The National Aviation Hall of Fame located in Dayton, Ohio enshrined five legends of Flight in their class of 2007 on July 21, 2007. They are Walter Boyne, Steve Fossett, Evelyn Johnson, Sally Ride and Frederick Smith. They join 190 legends already honored in the hall of fame. Orville and Wilbur Wright were the first to be enshrined.
Here is a brief description of each honoree:
Walter J. Boyne
Boyne, 77, joined the Air Force in 1951. He flew bombers, B-50 and B-41 in combat, later was a Nuclear Test pilot flying the B-47 and B-52. After serving in Vietnam, he retired and in 1974 joined the National Air and Space Museum in Washington D.C. He eventually became director.
He has written more than 500 articles, 28 nonfiction books and four novels, all focusing on aviation. Several have appeared on the New York Bestseller list.
Fossett, 63, is a record setting daredevil who holds 116 records in five different sports. He has aviation records in jet and piston powered aircraft, gliders, dirigibles and balloons. He was the first to complete a solo balloon trip around the globe. Three years later he was the first person to fly a plane, the Virgin Atlantic GlobalFlyer, solo around the world without refueling.
In February 2006 he flew the longest distance, non-stop aircraft flight in the GlobalFlyer. In August 2006, Foster and co-pilot, Einar Enevoldson, set a world glider altitude record of 50,671 feet.
Evelyn Bryan Johnson
Johnson, 97, took flying lessons in 1944. Three years later she began giving flying lessons. She has trained some 60,000 pilots giving her the record for giving more Federal aviation Administration exams than any other living pilot.
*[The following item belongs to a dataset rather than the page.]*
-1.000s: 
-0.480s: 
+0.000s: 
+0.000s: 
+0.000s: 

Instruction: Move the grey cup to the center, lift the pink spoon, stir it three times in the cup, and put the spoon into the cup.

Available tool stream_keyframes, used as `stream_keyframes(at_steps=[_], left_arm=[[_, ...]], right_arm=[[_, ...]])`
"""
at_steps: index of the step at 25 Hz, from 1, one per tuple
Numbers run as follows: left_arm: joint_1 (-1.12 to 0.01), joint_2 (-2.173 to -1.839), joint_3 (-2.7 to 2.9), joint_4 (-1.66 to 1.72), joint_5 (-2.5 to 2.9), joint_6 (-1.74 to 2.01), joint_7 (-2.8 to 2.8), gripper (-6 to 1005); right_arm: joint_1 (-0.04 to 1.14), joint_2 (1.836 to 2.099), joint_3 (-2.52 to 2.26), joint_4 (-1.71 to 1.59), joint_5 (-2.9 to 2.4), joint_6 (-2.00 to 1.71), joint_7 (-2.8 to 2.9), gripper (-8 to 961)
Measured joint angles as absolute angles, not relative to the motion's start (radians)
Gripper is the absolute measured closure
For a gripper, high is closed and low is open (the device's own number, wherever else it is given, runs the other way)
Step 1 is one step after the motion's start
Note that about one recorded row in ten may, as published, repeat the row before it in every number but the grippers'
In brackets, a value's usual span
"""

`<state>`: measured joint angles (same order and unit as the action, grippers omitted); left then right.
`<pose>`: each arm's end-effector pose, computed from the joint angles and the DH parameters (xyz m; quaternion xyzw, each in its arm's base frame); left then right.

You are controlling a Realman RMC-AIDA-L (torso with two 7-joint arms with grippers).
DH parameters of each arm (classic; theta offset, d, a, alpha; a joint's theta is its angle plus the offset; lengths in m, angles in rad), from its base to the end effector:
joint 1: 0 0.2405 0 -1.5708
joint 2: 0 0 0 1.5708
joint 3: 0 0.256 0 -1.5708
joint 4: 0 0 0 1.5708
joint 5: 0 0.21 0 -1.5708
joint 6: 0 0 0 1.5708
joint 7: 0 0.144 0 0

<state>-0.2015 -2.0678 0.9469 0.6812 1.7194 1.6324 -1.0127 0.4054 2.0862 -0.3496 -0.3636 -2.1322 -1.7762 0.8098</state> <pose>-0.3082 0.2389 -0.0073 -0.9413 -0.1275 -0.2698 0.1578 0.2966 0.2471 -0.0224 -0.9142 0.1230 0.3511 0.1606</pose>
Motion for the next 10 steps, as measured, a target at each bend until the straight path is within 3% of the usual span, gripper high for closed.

She is the 20th woman in the U. S. to earn a helicopter pilot’s license.
She has been inducted into the Flight Instructor’s Hall of Fame, Women in Aviation’s International Pioneer Hall of Fame and both the Tennessee and Kentucky Hall’s of Fame.
Sally K. Ride
Ride, 56, was the first U. S. woman in space when she flew aboard the space shuttle Challenger in 1983. She returned to space aboard the Challenger in 1984. She was scheduled for a third mission to space but it was cancelled by the Challenger accident in January 1986. She served on the board that investigated the Challenger accident.
Ride earned a Ph.D. in physics from Stanford in 1978. Dr. Ride is the author of five books, President and CEO of Sally Ride science, and an advocate for improving and emphasizing science education for young girls.
Frederick W. Smith
Smith, 62, is CEO and Chairman of FedEx Corporation. He began flying at age 15, working as a crop duster. While attending Yale University he wrote a term paper outlining his concept for a company guaranteeing delivery of time-sensitive material overnight.
After graduation he joined the marines and served two tours in Vietnam. He flew more than 200 ground support missions, earning a Silver Star, Bronze Star and two Purple Hearts.
In 1971 at the age of 27 he formed Federal Express based on his college term paper. It is today a $32 billion, 280,000-employee business with service in more than 220 countries and territories.
The National Aviation Hall of Fame is a non-profit organization that relies solely on membership, donations, grants, and sponsorships. It was founded in 1962 and later established by Congress.
References: Heroes and Legends, Winter/Spring 2007; Dayton Daily News, July 23, 2007.